### What you have to do
Please transcribe the data that follows exactly, from its first line through the line that contains "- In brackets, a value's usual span".

Dataset excerpts:
----------

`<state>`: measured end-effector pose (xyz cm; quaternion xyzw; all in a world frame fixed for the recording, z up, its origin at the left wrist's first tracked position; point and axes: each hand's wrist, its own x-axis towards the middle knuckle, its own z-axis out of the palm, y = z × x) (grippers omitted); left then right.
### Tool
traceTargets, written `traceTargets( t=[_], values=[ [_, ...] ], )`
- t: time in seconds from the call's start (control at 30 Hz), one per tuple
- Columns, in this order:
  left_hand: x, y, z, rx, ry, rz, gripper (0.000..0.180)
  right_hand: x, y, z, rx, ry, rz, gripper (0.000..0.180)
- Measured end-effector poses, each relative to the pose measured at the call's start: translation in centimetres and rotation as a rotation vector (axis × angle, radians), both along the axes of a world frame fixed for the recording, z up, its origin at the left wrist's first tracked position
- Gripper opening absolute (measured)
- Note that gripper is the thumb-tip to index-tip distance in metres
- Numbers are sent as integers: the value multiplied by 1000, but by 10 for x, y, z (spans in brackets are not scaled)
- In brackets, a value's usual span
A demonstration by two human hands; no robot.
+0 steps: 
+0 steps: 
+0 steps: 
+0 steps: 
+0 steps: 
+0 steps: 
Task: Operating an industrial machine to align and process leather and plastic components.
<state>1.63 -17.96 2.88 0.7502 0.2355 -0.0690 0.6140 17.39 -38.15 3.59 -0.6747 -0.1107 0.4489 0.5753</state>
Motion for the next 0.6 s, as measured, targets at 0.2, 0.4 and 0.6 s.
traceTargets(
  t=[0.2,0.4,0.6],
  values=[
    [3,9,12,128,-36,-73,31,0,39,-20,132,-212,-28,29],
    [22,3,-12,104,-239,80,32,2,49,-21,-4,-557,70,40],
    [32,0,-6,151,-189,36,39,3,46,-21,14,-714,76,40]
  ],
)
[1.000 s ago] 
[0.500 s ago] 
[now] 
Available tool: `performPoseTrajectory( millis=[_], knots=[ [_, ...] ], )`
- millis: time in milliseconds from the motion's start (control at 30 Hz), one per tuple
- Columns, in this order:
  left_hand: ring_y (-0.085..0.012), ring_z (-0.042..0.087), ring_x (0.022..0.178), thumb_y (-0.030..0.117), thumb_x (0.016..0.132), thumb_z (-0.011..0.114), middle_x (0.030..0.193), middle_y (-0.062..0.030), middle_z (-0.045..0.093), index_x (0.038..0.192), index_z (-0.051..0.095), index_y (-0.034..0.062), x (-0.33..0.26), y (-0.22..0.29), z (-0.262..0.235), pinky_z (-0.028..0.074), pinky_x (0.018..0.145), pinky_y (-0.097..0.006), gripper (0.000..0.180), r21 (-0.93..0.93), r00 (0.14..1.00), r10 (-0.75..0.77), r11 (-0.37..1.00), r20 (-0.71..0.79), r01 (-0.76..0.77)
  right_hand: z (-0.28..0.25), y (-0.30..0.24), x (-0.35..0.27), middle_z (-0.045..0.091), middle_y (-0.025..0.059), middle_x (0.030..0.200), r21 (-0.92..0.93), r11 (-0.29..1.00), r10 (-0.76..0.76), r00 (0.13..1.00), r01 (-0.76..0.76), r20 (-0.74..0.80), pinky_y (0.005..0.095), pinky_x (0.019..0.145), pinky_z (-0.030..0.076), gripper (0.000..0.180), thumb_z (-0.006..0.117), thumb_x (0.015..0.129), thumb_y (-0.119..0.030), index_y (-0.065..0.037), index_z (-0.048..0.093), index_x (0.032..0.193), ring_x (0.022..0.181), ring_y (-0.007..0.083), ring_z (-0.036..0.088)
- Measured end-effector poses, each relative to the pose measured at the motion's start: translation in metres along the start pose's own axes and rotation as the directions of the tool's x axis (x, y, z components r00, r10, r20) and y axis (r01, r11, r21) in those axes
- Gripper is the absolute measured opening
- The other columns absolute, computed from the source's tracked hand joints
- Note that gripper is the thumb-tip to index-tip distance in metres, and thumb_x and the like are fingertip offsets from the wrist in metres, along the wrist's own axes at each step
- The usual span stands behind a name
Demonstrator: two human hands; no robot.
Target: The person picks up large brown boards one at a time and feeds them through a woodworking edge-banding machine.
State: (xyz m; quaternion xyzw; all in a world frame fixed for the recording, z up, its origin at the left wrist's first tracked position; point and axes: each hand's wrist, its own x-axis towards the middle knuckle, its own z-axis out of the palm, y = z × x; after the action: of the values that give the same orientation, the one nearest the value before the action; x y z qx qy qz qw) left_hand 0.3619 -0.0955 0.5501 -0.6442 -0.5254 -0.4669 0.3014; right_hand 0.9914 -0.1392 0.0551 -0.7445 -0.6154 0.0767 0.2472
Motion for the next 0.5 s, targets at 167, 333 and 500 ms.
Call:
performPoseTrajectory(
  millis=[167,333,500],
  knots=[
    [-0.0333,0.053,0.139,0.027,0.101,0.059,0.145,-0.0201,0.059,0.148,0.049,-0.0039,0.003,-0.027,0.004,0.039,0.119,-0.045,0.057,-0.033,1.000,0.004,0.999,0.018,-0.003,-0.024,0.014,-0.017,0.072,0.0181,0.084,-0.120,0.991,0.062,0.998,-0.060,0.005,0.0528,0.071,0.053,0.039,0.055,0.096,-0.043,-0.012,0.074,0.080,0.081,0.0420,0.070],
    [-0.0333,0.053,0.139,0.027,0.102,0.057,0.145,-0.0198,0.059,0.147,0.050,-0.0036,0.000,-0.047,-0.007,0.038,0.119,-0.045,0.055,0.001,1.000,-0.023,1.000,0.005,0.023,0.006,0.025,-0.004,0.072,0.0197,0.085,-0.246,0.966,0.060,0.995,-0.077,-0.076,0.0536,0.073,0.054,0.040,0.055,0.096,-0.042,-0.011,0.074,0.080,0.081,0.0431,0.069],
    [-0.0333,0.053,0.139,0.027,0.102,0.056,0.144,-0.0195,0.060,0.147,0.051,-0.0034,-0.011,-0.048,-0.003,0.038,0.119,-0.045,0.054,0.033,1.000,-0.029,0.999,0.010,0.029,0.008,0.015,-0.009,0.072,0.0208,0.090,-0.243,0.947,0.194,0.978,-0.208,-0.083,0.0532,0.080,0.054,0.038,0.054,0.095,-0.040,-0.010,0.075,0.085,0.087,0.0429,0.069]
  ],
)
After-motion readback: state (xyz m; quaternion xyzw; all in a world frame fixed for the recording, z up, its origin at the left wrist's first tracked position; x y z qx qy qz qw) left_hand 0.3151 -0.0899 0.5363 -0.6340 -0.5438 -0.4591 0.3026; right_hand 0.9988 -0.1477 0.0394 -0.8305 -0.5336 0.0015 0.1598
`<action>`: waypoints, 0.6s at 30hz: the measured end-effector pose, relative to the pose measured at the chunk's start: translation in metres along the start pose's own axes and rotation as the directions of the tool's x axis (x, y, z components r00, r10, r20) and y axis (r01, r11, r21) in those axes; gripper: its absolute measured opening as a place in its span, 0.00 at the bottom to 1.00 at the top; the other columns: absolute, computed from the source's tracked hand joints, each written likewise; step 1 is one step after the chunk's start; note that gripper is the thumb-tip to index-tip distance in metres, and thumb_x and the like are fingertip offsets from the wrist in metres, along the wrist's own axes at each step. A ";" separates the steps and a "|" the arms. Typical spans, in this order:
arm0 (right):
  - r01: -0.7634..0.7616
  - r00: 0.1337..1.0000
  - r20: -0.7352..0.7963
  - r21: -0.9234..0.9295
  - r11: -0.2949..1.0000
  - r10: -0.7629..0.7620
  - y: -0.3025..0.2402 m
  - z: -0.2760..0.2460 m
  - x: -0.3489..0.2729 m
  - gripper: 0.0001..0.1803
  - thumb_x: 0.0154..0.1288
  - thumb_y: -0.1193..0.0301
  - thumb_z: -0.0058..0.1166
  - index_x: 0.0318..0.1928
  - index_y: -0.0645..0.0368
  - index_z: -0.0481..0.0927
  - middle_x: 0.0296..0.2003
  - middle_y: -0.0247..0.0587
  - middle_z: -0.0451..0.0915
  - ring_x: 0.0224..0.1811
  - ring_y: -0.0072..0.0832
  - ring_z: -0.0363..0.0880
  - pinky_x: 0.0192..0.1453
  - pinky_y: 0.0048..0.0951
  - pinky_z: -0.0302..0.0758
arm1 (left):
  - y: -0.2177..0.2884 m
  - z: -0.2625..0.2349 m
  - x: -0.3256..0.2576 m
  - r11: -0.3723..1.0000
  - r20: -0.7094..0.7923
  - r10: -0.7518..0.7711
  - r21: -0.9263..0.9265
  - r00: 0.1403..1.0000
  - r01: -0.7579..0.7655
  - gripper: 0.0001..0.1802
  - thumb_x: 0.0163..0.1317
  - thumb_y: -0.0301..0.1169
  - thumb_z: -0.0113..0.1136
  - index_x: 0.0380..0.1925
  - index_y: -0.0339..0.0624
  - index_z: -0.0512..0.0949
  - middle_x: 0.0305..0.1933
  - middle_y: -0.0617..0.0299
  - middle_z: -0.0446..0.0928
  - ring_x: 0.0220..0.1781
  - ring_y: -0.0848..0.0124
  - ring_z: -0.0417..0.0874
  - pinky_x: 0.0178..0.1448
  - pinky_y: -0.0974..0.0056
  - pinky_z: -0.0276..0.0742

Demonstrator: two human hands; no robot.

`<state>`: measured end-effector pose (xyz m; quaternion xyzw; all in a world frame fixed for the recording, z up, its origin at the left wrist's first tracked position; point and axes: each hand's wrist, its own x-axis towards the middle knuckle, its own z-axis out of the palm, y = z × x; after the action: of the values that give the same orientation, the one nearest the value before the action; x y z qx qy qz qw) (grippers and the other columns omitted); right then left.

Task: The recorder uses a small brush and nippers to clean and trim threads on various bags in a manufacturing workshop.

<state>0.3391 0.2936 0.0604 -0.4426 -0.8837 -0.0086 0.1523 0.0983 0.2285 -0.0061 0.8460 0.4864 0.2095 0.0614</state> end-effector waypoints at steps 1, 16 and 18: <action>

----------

### Solution to the problem
`<state>`: measured end-effector pose (xyz cm; quaternion xyzw; all in a world frame fixed for the recording, z up, its origin at the left wrist's first tracked position; point and axes: each hand's wrist, its own x-axis towards the middle knuckle, its own z-axis out of the palm, y = z × x) (grippers omitted); left then right.
### Tool
traceTargets, written `traceTargets( t=[_], values=[ [_, ...] ], )`
- t: time in seconds from the call's start (control at 30 Hz), one per tuple
- Columns, in this order:
  left_hand: x, y, z, rx, ry, rz, gripper (0.000..0.180)
  right_hand: x, y, z, rx, ry, rz, gripper (0.000..0.180)
- Measured end-effector poses, each relative to the pose measured at the call's start: translation in centimetres and rotation as a rotation vector (axis × angle, radians), both along the axes of a world frame fixed for the recording, z up, its origin at the left wrist's first tracked position
- Gripper opening absolute (measured)
- Note that gripper is the thumb-tip to index-tip distance in metres
- Numbers are sent as integers: the value multiplied by 1000, but by 10 for x, y, z (spans in brackets are not scaled)
- In brackets, a value's usual span

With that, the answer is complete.